Denial of service in Qt

1) Out-of-bounds write

EUVDB-ID: #VU78667

Risk: Low

CVSSv3.1: 3.8 [CVSS:3.1/AV:N/AC:L/PR:N/UI:R/S:U/C:N/I:N/A:L/E:U/RL:O/RC:C]

CVE-ID: CVE-2021-45930

CWE-ID: CWE-787 - Out-of-bounds write

Exploit availability: No

Description

The vulnerability allows a remote attacker to perform a denial of service (DoS) attack.

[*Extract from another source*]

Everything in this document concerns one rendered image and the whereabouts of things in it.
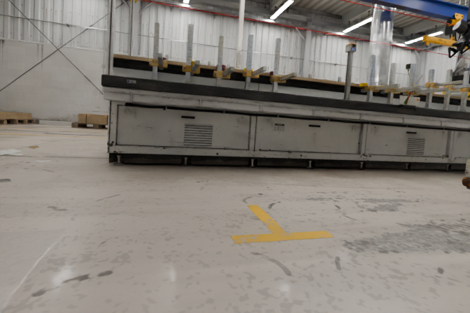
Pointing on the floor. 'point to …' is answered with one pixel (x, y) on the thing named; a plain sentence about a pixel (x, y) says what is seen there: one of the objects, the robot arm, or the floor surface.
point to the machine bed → (188, 131)
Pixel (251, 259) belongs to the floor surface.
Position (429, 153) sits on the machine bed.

The vulnerability exists due to a boundary error when processing untrusted input within QtPrivate::QCommonArrayOps::growAppend() function. A remote attacker can create a specially crafted SVG file, trick the victim into opening it using the affected software, trigger an out-of-bounds write and crash the application.

Mitigation

Install updates from vendor's website.

Vulnerable software versions

Qt: before 6.2.2

External links

http://bugs.chromium.org/p/oss-fuzz/issues/detail?id=37025
http://github.com/qt/qtsvg/commit/a3b753c2d077313fc9eb93af547051b956e383fc
http://github.com/google/oss-fuzz-vulns/blob/main/vulns/qt/OSV-2021-1121.yaml
http://github.com/qt/qtsvg/commit/79bb9f51fa374106a612d17c9d98d35d807be670
http://github.com/qt/qtsvg/commit/36cfd9efb9b22b891adee9c48d30202289cfa620
http://bugs.chromium.org/p/oss-fuzz/issues/detail?id=37306
http://lists.fedoraproject.org/archives/list/package-announce@lists.fedoraproject.org/message/V75XNX4GDB64N5BSOAN474RUXXS5OHRU/
http://lists.debian.org/debian-lts-announce/2022/01/msg00020.html
http://lists.debian.org/debian-lts-announce/2022/01/msg00022.html
http://lists.fedoraproject.org/archives/list/package-announce@lists.fedoraproject.org/message/4GKOKVCSDZSOWWR3HOW5XUIUJC4MKQY5/
http://lists.fedoraproject.org/archives/list/package-announce@lists.fedoraproject.org/message/GZIXNSX7FV733TWTTLY6FHSH3SCNQKKD/

Q & A

Can this vulnerability be exploited remotely?

Yes. This vulnerability can be exploited by a remote non-authenticated attacker via the Internet.

Is there known malware, which exploits this vulnerability?

No. We are not aware of malware exploiting this vulnerability.